If the trial is successful, officials said they would consider deploying Spot for longer hours and in other parks. A second Spot robot has also been in use since last month to deliver drugs to an isolation facility housing thousands of COVID-19 patients.

Spot was greeted with a mixture of wonder and concern. One video showed a real dog watching Spot with apparent confusion.

Critics outside of Singapore described it as “scary” and “scary”. A tweeted: “I can’t wait to be tasered for non-compliance.”

But Spot isn’t driven by artificial intelligence – most of its movement is controlled by remote control, and it’s designed to avoid anything in its way higher than a foot. The approximately 130 robots in use around the world – leased to customers for several thousand dollars a month – come with agreements that they are not used to harm or intimidate, according to Boston Dynamics, which is owned by Japanese conglomerate SoftBank.

Singapore is a fertile testing ground: its ruling party, in power for more than half a century, enjoys great public confidence, encourages technological innovation and muzzles dissent. The government has developed an app to track people who have been in contact with patients with COVID-19 and is considering making its use mandatory, dismissing concerns about official surveillance.

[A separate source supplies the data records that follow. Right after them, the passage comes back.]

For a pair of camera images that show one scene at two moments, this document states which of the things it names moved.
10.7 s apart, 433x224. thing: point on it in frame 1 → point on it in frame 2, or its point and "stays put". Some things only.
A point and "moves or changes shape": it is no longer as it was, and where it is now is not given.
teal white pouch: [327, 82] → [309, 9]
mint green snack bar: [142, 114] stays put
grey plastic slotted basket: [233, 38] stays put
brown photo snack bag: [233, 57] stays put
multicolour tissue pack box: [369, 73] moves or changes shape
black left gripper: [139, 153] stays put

“I think the balance between social interests and civil rights is shifted in an emergency to favor technologies that can help deal with the emergency,” said Kristen thomasen, an expert in robotics law and policy at the University of Windsor in Ontario, Canada. “When that happens, however, one of the most crucial things to look for is a clear indication from the government and the imposition of limits on the use of technology.”

Engineers in Singapore are already designing algorithms that could make Spot more sophisticated, De Cremer said. One idea is to record the distances between park visitors and the duration of their interactions to determine if people are together in a group or if strangers pass on the grass.

It could help build social distancing, but over time it could also teach a robot to read some physical aspects of human relationships.

This is just one of the ways the pandemic will serve as a laboratory for the near future of machines, De Cremer said.

“These trends will accelerate,” he said. “And decisions about the limits and limits of robotics and AI are going to depend on a company’s values.”